Listed Building – Grade II
- Official name: The Town Hall
- Designated: 12 March 1992
- Reference no.: 11962

= Llanelli Town Hall =

Municipal Building in Llanelli, Wales

Llanelli Town Hall (Neuadd y Dref Llanelli) is a municipal building in Church Street, Llanelli, Carmarthenshire, South Wales. The town hall, which was the headquarters of Llanelli Borough Council and now serves as a register office, is a Grade II listed building.

==History==
In the 18th century the portreeve and burgesses of Llanelli met in the Falcon Inn in Thomas Street. The first purpose-built town hall in Llanelli, which was designed with arcading on the ground floor to allow markets to be held and with an assembly room on the first floor, was erected in Hall Street in 1827. The borough council, which had ceased to meet, was abolished under the Municipal Corporations Act 1883. However, the local board of health, which had been established in 1850, decided in the early 1890s to procure a new town hall: the site they selected was open land to the west of Church Street. Following significant population growth, largely associated with the coal mining and iron working industries, the area became an urban district in 1894.

The new building was the subject of a design competition, which was adjudicated by Charles Barry Jr.; however, the winning design was shelved in preference to the design of a local architect, Williams Griffiths. It was designed in the Italianate style, was built by a local contractor, T. P. Jones, in rubble stone with Bath stone dressings and was opened on 31 March 1896. The design involved a symmetrical main frontage with seven bays facing onto Church Street with the last two bays at each end projected forwards; the central section of three bays, which was taller than the other sections, featured a porch with Doric order pilasters supporting an entablature and a pediment with the head of a lion in the tympanum and a statue of justice flanked by lions above; there were tall round headed windows on the first floor flanked by Corinthian order pilasters supporting a cornice with modillions and a balustrade. There was a clock tower with an octagonal cupola at roof level. Internally, the principal room was the council chamber.

A war memorial intended to commemorate the lives of local service personnel who died in the Second Boer War was unveiled by Field Marshal Lord Roberts on 26 August 1905. The area was advanced to a municipal borough with the town hall as its headquarters in 1913. Meanwhile, a war memorial designed by Sir William Goscombe John intended to commemorate the lives of local service personnel who died in the First World War was unveiled by the former General Officer Commanding 53rd (Welsh) Infantry Division, Major-General Stanley Mott, on 27 October 1923.

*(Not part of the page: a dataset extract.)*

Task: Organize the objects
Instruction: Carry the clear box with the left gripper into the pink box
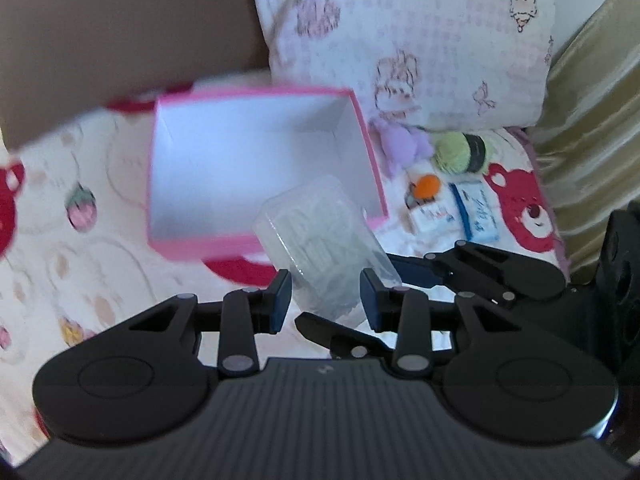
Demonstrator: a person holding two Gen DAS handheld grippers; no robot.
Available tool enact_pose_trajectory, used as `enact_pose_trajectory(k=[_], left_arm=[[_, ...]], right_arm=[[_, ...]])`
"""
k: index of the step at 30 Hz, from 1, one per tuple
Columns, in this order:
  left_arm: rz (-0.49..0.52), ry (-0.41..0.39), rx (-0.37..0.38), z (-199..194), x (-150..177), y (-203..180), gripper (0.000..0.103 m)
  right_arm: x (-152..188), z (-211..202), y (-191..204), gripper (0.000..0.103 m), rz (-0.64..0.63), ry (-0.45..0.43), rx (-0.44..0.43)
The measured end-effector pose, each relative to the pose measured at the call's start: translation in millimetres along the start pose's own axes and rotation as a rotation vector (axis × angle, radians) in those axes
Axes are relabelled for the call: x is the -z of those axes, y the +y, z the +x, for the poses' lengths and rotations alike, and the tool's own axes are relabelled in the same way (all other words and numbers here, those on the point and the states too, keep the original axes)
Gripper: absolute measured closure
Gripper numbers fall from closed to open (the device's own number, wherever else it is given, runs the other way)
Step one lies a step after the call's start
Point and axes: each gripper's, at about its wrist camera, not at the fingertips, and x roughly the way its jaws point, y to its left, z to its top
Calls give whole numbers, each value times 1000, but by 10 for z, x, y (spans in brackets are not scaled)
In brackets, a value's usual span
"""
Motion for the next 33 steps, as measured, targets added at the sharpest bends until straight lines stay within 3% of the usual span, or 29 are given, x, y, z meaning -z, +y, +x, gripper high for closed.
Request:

The town hall continued to serve as the borough headquarters for much of the 20th century and, from 1974, as the headquarters of the enlarged Llanelli District Council. An office block to provide additional office space for the council was completed in 1981 on a site to the south of the town hall, on the opposite side of the street called Waunalnyrafon. It was designed by the council architects' department and was named Ty Elwyn after the former Lord Chancellor, Lord Elwyn-Jones.

The town hall ceased to be local seat of government when the re-established Carmarthenshire County Council replaced both Llanelli Borough Council and Dyfed County Council in 1996. The town hall and Ty Elwyn both passed to Carmarthenshire County Council, which continues to have offices in Ty Elwyn, and uses the town hall as a register office.

A plaque to commemorate the life of Sergeant Ivor Rees of the 11th Battalion, South Wales Borderers, who was awarded the Victoria Cross for his bravery at the Battle of Passchendaele during the First World War, was unveiled at the town hall on 31 July 2007.